## Task instructions:
Across the listing below, count the lines that mention the string "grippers". Reply with the figure only.

*** Recorded data ***

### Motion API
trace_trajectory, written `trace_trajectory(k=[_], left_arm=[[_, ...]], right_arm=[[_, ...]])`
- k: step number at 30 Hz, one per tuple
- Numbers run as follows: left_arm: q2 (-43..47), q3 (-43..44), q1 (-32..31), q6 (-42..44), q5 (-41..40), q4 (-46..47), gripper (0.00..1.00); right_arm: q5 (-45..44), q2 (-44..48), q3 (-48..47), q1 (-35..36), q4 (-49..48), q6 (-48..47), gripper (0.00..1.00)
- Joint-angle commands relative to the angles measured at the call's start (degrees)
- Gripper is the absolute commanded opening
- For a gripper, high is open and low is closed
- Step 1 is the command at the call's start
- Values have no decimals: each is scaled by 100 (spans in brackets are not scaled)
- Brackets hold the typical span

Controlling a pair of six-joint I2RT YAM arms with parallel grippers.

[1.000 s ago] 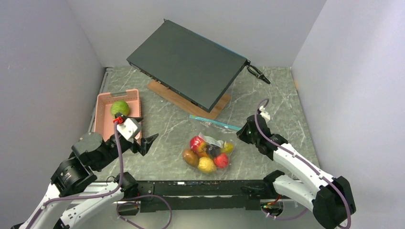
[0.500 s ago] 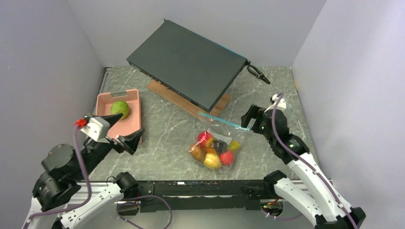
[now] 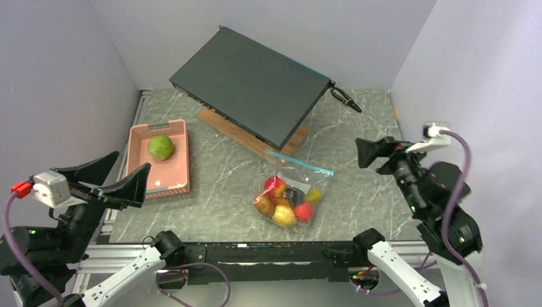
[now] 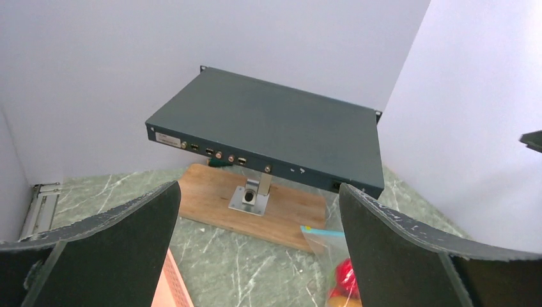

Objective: Place the food in the zip-top bag and seal the zipper
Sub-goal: Reset both arms

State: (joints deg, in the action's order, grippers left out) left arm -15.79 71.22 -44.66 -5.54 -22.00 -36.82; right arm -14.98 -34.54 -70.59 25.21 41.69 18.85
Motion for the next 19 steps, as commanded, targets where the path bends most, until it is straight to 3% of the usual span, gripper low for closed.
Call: trace_trajectory(k=[1, 15, 19], left_arm=[[173, 127, 17, -190, -252, 231, 100], [365, 110, 15, -239, -319, 122, 100], [308, 111, 15, -193, -297, 112, 100]], right_arm=[[-104, 426, -363, -5, 32, -330, 100], [-149, 1188, -180, -8, -366, -199, 100], [185, 1296, -21, -13, -514, -426, 100]])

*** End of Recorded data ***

## Solution for this exercise:
2